Rather than cultivating a welcoming sense of place, as New Horizons does through its offering of gentle domestic ministrations, or individuality – which Fortnite achieves through its slew of victory dances and costumes – Among Us feels kind of feral. It plays like a Flash game that somehow escaped Adobe’s 2020 purge; you lurk around the ship in silence, waiting for the first murder. When a body is found, an emergency meeting hosts a flurry of accusations and a swift vote on who to eject. There are only three possible maps, which never change, and your tasks are randomly assigned. The brief playtime alleviates any sense of performance anxiety the player might experience in another strategy game, and it is easy to opt out of messaging entirely.

It gives a player huge control over the extent to which they engage directly with other players, while still maintaining a presence in a social sphere. Sending one message doesn’t suggest a commitment to sending another; saying nothing doesn’t create a silence that needs to be filled. Any player can quit at any time, and each game is so short it barely makes a ripple. Spontaneous pranks, spooks and jokes, both physical and verbal, are common as the games play out.

The appeal of Among Us lies in this sense of the indifferent, the uncurated and the incidental. Rather than a global living room, it might be more pertinent to think of Among Us as a public place. With its brevity, impersonal character design, lack of customisation and conspiratorial tone, it’s a game that re-creates not the centre of your party, but the periphery of someone else’s.
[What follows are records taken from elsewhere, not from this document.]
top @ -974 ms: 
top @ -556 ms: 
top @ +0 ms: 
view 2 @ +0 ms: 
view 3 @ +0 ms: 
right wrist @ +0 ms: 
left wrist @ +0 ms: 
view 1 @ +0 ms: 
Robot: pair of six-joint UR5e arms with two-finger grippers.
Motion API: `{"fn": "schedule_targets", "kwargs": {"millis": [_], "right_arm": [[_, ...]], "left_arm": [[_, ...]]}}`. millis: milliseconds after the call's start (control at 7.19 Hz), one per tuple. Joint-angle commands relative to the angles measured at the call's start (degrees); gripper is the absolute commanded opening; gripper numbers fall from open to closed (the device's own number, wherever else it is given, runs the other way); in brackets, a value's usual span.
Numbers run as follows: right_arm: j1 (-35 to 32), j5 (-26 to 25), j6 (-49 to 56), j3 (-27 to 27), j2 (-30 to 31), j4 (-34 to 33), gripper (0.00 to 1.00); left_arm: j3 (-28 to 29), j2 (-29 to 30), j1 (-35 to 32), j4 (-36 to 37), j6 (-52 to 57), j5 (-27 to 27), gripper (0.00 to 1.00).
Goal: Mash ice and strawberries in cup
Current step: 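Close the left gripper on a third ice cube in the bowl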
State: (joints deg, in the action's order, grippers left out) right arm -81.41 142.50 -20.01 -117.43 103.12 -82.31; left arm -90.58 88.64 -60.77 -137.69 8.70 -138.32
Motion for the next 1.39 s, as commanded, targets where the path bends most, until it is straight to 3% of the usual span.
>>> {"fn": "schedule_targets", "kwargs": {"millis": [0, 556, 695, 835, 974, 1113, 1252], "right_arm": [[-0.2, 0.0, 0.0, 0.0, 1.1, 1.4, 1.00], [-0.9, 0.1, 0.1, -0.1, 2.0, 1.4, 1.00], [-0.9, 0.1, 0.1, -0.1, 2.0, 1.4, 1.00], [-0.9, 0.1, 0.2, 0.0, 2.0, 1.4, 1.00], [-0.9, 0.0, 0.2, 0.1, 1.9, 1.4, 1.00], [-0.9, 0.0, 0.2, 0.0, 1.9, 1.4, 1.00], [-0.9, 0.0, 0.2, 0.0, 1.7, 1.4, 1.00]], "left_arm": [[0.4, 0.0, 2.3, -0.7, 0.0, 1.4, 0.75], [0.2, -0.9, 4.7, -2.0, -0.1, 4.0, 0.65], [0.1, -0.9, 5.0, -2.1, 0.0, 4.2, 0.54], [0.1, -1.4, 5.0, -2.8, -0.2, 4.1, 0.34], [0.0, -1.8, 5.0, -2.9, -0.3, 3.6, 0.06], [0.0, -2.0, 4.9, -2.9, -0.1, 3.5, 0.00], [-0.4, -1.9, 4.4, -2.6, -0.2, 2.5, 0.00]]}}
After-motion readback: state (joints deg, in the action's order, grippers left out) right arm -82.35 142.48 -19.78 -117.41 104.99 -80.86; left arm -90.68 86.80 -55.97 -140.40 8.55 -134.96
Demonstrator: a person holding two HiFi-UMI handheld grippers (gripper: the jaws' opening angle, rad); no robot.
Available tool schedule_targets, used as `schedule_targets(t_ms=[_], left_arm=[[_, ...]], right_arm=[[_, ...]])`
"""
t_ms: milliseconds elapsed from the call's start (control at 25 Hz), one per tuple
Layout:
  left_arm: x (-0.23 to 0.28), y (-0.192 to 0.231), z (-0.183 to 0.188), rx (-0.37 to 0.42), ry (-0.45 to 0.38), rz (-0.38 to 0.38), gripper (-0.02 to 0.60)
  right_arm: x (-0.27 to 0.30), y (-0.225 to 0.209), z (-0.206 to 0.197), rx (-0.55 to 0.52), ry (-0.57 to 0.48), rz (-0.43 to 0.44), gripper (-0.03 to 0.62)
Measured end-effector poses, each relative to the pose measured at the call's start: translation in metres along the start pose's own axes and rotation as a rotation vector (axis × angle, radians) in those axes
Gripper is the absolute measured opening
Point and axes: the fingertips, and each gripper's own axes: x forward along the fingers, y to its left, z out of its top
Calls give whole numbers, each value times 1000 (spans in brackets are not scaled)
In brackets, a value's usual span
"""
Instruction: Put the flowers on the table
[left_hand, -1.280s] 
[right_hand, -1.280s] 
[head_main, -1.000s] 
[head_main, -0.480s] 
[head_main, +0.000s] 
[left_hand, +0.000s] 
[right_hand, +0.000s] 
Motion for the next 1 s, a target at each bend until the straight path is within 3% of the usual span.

In addition to the liberatingly casual nature of the game, its celebration of harmless, joyful suspicion is a balm.

The speculation that accompanies each death naturally encourages the surreptitious pleasure of gossip. In a crisis, it’s easy to forget that these more savage pleasures are critical bonding experiences, too – they are natural ways to process stress, reinforce social bonds and let off steam. On a social platform that relies on direct communication, gossiping can seem cruel or negative. Among Us provides a virtual space that allows for the processing of less wholesome forms of sociability, without the emotional responsibility of a sustained Zoom call or New Horizons visit.

Among Us recalls the less intentional, less domesticated internet of decades past. It’s rare to see the need for this kind of incidental, undirected socialising accommodated in contemporary digital spaces. The game’s indifference to its players’ presence, absence or choices allows real social interactions that stem from spontaneity rather than engagement-driven design. For those of us who are starting to tire of life in the living room, it’s a welcome departure from the highly curated approachability of other popular social video games.